Selain membahas dunia penerbitan, sesi ini juga mengingatkan pentingnya menghargai karya original. Ibu Shinta menegaskan bahwa buku PDF gratis ilegal maupun buku bajakan sangat merugikan banyak pihak, mulai dari penulis, penerbit, hingga ekosistem literasi itu sendiri. Bahkan, praktik buku bajakan masih ditemukan di beberapa tempat, termasuk lingkungan perpustakaan.

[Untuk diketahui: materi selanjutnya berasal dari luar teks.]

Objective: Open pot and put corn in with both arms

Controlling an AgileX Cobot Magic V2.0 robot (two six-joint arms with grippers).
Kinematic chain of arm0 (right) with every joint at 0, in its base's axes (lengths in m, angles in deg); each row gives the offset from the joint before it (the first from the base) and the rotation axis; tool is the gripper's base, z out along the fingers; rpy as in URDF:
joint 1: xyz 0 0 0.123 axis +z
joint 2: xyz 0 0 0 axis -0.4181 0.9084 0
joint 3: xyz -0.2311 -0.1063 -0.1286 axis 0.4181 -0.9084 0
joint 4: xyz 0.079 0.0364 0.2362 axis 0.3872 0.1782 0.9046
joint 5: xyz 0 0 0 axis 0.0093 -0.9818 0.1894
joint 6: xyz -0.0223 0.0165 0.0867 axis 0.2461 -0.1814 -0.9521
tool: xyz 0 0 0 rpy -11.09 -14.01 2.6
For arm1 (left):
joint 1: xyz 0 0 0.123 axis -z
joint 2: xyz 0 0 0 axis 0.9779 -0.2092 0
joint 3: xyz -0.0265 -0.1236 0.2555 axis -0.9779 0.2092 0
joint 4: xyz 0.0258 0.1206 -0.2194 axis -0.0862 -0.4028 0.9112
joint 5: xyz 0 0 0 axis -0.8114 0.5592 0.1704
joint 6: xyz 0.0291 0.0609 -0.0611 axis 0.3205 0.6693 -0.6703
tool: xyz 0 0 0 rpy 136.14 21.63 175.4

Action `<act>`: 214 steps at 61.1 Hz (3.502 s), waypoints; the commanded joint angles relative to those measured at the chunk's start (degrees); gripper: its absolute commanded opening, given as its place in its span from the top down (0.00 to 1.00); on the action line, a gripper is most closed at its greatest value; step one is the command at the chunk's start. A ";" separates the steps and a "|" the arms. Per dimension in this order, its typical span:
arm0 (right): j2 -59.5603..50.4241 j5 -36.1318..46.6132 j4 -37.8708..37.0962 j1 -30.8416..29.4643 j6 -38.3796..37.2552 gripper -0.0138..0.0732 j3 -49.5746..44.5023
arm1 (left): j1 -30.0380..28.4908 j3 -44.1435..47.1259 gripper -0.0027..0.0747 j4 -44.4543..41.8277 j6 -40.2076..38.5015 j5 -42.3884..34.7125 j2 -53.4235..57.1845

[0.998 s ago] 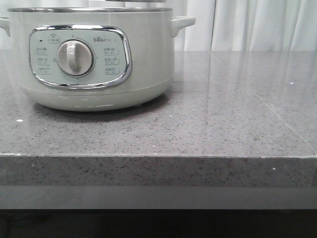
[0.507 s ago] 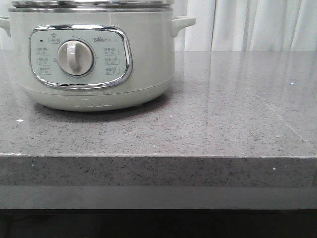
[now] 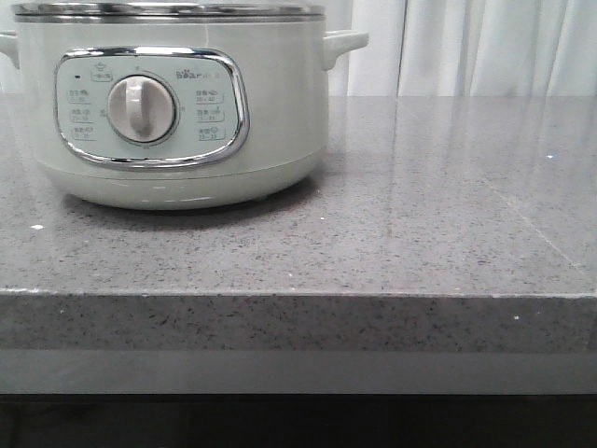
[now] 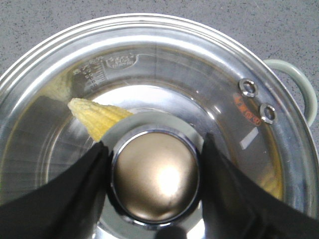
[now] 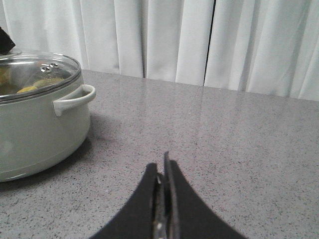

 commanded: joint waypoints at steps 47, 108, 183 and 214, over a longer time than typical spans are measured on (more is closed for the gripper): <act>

Pada sesi tanya jawab, muncul pertanyaan mengenai mahalnya harga buku di Indonesia. Ibu Shinta menjelaskan bahwa proses penerbitan buku memerlukan biaya besar dan perjalanan panjang, mulai dari operasional, pembelian kertas, pencetakan, pemasaran, distribusi, hingga pajak.
Ketika ditanya bagaimana cara agar penulis pemula atau penulis lokal bisa berkembang dan tidak berjalan di tempat, beliau memberikan pesan penting: penulis harus jeli melihat peluang pasar dan memahami apa yang sedang diminati pembaca.